Produce an exact copy of all the data below, dropping every image.
[Opening Data extract section]
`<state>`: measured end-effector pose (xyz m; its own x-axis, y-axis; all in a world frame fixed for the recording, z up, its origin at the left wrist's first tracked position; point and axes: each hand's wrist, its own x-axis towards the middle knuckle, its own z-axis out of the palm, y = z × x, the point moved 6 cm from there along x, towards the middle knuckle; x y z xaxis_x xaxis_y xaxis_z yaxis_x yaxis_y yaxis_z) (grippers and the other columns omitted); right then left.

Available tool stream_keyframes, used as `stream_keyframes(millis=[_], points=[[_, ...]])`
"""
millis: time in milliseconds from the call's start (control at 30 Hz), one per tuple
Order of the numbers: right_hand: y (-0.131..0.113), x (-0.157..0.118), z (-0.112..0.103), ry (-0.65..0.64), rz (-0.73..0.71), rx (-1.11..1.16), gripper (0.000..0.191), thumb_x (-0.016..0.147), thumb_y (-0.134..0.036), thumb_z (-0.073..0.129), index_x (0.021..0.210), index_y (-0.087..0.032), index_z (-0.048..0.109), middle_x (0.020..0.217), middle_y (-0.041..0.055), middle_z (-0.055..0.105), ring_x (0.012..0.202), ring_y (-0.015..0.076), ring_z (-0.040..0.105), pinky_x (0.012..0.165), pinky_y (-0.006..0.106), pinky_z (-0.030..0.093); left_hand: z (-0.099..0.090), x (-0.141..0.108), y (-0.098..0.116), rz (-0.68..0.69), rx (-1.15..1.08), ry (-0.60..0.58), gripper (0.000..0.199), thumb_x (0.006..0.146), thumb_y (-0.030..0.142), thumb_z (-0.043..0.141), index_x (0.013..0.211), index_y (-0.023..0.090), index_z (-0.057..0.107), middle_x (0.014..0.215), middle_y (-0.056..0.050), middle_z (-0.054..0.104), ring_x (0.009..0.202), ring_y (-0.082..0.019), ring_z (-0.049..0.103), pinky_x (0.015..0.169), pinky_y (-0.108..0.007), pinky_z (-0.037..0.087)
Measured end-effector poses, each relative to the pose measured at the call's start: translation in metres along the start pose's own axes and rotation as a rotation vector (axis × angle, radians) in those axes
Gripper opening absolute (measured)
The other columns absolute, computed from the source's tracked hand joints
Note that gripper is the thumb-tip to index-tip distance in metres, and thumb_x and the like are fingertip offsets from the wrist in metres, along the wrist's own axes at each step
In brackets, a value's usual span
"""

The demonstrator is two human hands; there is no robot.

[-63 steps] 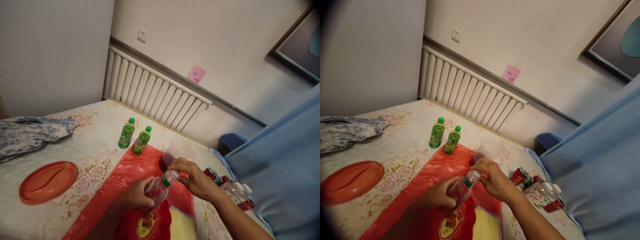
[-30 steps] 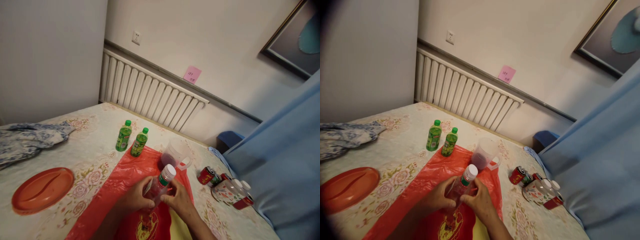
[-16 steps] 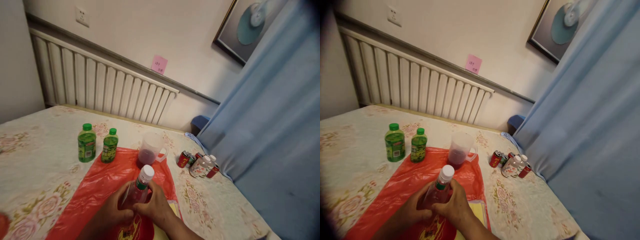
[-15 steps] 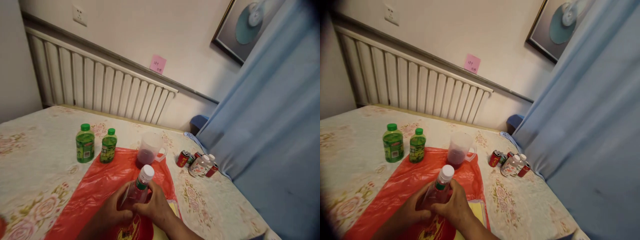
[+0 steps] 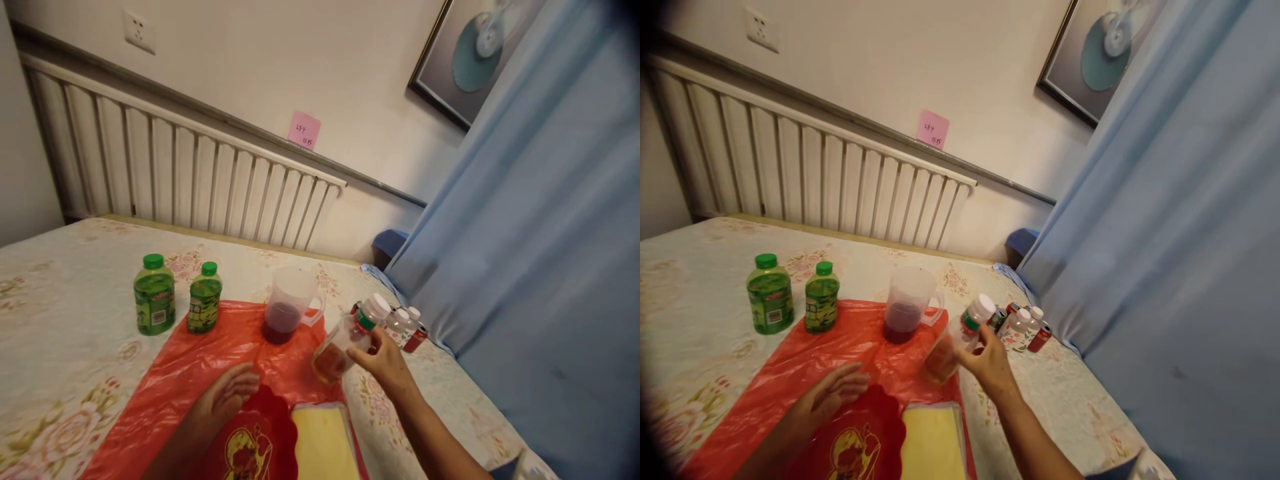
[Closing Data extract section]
#### [Exercise output]
`<state>`: measured end-effector pose (xyz m; its own x-axis, y-axis; all in a world frame fixed for the recording, z up, its origin at the left wrist's first tracked position; point and axes: each hand's wrist, its own x-axis towards the middle knuckle, its own z-axis out of the palm, y = z × x, the point moved 6 cm from there along x, towards the middle knuckle; x y z xaxis_x xaxis_y xaxis_z yaxis_x yaxis_y yaxis_z) (grippers and the other columns omitted); right then left.

Available tool stream_keyframes, used as `stream_keyframes(millis=[_], points=[[_, ...]])`
"""
millis: time in milliseconds from the call's start (control at 30 Hz), one per tuple
Order of the numbers: right_hand: y (-0.131..0.113), x (-0.157..0.118), z (-0.112..0.103), ry (-0.65..0.64), rz (-0.73..0.71), rx (-1.11..1.16), gripper (0.000..0.191), thumb_x (-0.016..0.147), thumb_y (-0.134..0.036), thumb_z (-0.073..0.129), index_x (0.021..0.210), index_y (-0.087..0.032), index_z (-0.048..0.109), middle_x (0.020..0.217), middle_y (-0.041..0.055), middle_z (-0.055..0.105), ring_x (0.012..0.202), ring_y (-0.015..0.076), ring_z (-0.040..0.105), pinky_x (0.012..0.165), pinky_y (-0.006..0.106), pinky_z (-0.030..0.093); left_hand: z (-0.099..0.090), x (-0.141..0.108), y (-0.098..0.116), rz (-0.68..0.69), rx (-1.15..1.08), ry (-0.60..0.58), gripper (0.000..0.199), thumb_x (0.006..0.146), thumb_y (-0.030..0.142), thumb_z (-0.043..0.141), index_x (0.013..0.211), index_y (-0.023..0.090), index_z (-0.057..0.107), middle_x (0.014..0.215), middle_y (-0.056..0.050), middle_z (-0.054..0.104), ring_x (0.009..0.202), ring_y (-0.082..0.019), ring_z (-0.049..0.103), pinky_x (0.015..0.169), pinky_y (-0.108..0.007), pinky_z (-0.037..0.087)
Measured end-effector poses, each relative to the pose measured at the call's start: translation in metres along the start pose's own axes and rotation as a rotation vector (axis × angle, radians) in those axes
Gripper opening absolute (measured)
The other columns absolute, computed from the source's tracked hand joints
Note that gripper is the thumb-tip to index-tip distance in metres, and thumb_x and the like are fingertip offsets from the wrist in metres, along the wrist's own axes at each step
In brackets, a value's usual span
"""

The demonstrator is two human hands; there is no robot.

[-63 steps] 
[-30 steps] 
[-16 steps] 
[-15 steps] 
[+0 steps] 

What came before is the finished answer.